Direct answer: The SINP is Saskatchewan's provincial nominee program. It allows the province to nominate candidates whose skills, education and experience match Saskatchewan's labour needs. A nomination adds 600 points to your Express Entry CRS score, which to date has placed candidates above every Express Entry cut-off.
The SINP accounts for a large share of economic immigration to Saskatchewan. For 2026 the province has 4,761 nominations, with at least half reserved for priority sectors, so spots are limited and files have to be right: incomplete Expressions of Interest, mismatched NOC codes, unverifiable work experience letters and settlement-fund errors are among the most common reasons applications fail.
Do I qualify for the SINP?
Since the program was restructured in 2025, the SINP is employer-driven: most candidates need an approved job offer (Job Approval Letter) from a Saskatchewan employer.
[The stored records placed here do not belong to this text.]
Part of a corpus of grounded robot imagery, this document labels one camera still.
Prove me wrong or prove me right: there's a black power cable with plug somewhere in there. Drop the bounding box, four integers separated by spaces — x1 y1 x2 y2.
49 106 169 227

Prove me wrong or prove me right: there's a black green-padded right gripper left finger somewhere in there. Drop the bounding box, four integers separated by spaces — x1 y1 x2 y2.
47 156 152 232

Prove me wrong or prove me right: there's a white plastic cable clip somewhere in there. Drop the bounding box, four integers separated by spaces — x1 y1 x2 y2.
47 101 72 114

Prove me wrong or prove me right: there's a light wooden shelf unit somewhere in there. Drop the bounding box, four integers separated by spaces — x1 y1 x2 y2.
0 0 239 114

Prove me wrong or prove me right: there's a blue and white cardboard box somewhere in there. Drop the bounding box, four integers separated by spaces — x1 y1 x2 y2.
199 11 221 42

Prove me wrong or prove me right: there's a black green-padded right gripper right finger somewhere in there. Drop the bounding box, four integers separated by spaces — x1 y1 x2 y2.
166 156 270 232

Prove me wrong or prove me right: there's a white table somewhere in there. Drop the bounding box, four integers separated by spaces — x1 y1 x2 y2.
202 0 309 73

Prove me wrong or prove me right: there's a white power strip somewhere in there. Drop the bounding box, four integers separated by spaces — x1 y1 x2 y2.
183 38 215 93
Where you stand depends largely on your sector:
- Priority sectors: healthcare, agriculture, skilled trades, mining, manufacturing, energy and technology. At least 50% of 2026 nominations are reserved here, applications are accepted year-round, and candidates can apply from overseas.
- Capped sectors: accommodation and food services (15%), retail trade (5%) and trucking (5%) share a 25% cap, with set intake windows, and applicants must already be working in Saskatchewan on a valid permit.
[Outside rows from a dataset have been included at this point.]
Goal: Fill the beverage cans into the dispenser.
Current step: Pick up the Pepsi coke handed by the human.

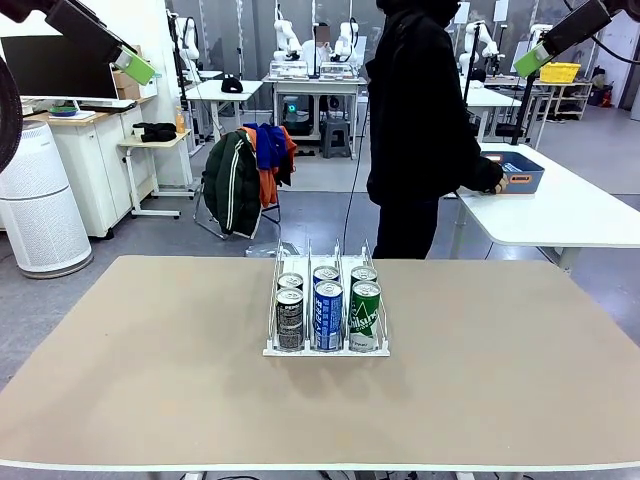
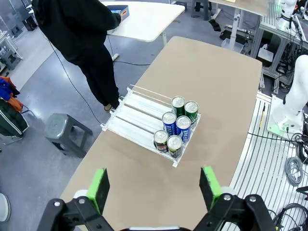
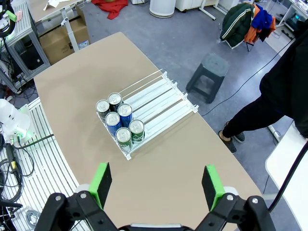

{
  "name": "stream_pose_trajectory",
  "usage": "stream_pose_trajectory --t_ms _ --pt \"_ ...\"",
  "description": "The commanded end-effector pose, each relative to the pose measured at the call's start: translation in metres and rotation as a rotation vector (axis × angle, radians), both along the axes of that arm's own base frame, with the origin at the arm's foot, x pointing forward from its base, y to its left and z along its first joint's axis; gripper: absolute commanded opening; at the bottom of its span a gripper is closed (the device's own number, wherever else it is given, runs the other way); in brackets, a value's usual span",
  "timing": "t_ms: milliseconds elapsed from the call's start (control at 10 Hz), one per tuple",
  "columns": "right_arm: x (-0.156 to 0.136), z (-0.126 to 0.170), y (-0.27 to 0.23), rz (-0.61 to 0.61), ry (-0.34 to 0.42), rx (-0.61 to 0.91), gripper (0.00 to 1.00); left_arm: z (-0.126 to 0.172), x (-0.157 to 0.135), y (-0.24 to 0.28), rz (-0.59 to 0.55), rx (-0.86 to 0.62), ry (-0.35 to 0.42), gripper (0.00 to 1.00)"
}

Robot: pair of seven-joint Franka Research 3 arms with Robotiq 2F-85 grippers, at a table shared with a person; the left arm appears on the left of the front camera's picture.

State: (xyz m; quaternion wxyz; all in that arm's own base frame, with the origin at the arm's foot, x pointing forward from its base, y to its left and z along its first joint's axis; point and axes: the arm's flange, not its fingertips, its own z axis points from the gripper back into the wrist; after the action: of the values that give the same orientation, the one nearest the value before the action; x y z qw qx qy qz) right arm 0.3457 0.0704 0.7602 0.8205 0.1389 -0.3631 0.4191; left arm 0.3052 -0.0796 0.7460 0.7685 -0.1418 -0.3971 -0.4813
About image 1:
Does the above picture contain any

- Saskatchewan graduates: 750 of the 2026 nominations are set aside for graduates of Saskatchewan institutions working in priority sectors. Post-graduation work permit holders who studied outside Saskatchewan no longer qualify for Saskatchewan Experience pathways.
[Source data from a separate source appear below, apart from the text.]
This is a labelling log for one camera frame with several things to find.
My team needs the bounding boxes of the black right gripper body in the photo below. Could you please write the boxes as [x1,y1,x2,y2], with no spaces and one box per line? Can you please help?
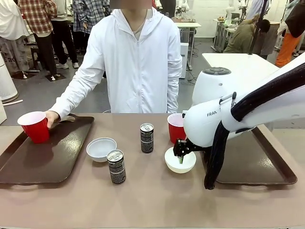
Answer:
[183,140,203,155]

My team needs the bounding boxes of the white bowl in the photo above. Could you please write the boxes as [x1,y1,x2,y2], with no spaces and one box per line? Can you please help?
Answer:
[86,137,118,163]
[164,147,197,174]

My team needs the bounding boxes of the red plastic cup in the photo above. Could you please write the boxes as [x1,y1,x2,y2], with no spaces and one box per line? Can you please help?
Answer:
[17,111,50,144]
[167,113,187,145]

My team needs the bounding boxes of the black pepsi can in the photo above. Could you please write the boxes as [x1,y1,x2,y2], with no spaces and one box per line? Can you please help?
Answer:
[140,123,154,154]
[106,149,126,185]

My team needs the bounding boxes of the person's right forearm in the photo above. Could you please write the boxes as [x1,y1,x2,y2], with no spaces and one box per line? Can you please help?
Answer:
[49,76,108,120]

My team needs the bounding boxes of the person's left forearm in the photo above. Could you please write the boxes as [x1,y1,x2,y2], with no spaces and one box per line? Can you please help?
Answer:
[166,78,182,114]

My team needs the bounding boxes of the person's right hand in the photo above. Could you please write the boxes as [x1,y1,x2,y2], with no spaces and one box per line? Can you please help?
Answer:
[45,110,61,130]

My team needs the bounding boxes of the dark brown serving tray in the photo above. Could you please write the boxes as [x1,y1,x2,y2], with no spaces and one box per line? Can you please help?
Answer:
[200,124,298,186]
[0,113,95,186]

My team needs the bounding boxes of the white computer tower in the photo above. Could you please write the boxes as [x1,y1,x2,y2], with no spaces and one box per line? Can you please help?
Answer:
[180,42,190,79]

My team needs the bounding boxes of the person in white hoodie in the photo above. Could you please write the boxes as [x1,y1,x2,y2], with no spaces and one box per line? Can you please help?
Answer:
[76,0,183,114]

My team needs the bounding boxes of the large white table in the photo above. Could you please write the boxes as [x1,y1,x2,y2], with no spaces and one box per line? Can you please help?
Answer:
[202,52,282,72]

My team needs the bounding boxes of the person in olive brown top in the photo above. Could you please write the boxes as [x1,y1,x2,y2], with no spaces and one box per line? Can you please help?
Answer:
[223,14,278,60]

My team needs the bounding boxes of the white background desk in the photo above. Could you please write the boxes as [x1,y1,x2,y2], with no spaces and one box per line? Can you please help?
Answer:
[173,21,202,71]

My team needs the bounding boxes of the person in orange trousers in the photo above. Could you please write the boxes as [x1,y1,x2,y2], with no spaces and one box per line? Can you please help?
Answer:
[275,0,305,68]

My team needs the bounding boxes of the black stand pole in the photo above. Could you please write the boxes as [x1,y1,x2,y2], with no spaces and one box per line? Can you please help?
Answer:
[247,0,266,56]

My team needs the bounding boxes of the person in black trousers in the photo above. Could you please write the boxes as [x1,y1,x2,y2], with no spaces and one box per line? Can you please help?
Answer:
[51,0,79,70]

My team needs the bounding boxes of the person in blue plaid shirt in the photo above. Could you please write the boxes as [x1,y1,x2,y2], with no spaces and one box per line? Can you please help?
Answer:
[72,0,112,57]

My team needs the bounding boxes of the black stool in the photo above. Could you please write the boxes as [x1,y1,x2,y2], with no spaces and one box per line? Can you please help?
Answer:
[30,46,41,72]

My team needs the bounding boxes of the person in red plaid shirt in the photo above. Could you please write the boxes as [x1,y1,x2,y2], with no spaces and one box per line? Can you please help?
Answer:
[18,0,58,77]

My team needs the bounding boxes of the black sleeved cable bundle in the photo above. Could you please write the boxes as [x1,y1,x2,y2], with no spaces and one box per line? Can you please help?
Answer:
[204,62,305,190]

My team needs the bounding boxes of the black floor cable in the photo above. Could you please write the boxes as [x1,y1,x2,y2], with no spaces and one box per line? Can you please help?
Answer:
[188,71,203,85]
The Entrepreneur, Graduate Entrepreneur and Farm Owner/Operator streams closed to new applications in March 2025. Language, education and experience requirements still apply and vary by pathway; we confirm the current criteria for your situation before anything is filed. Program details on this page are current as of July 2026. For the latest rules, see the official SINP website.
How does the SINP process work?
We review your education, experience, language results and stream fit, and identify problems before the province does.
Your profile enters the SINP pool and is assessed against the current criteria for your pathway. We make sure every claimable factor is documented.
If selected, you submit a full application with documentary proof. This is where most refusals happen, and where precision matters.
With your nomination (and its 600 CRS points), we prepare your permanent residence application to IRCC, including medicals and admissibility.
What if my SINP application is refused?
A refusal is not necessarily the end. Depending on the reason, options can include addressing the deficiency and re-applying, requesting reconsideration, or, at the federal stage, judicial review in Federal Court. Only a lawyer can represent you in Federal Court, which is one strong reason to have a lawyer on your file from day one. See our appeals and refusals guide for deadlines and remedies.
Frequently asked questions
How do I qualify for the SINP in 2026?
Since the 2025 restructuring, most pathways are employer-driven and built around an approved Saskatchewan job offer, with nominations concentrated in priority sectors like healthcare, agriculture and the skilled trades. Requirements change frequently; we confirm the current criteria for your situation.
Do I need a job offer for the SINP?
For most candidates, yes. Priority-sector candidates can apply year-round, including from overseas. Capped sectors (accommodation and food services, retail, trucking) have limited intake windows and require applicants already working in Saskatchewan.
What happens after a nomination?
Your nomination adds 600 CRS points or supports a paper-based application. You then apply to IRCC for permanent residence, where medical, security and admissibility checks are completed.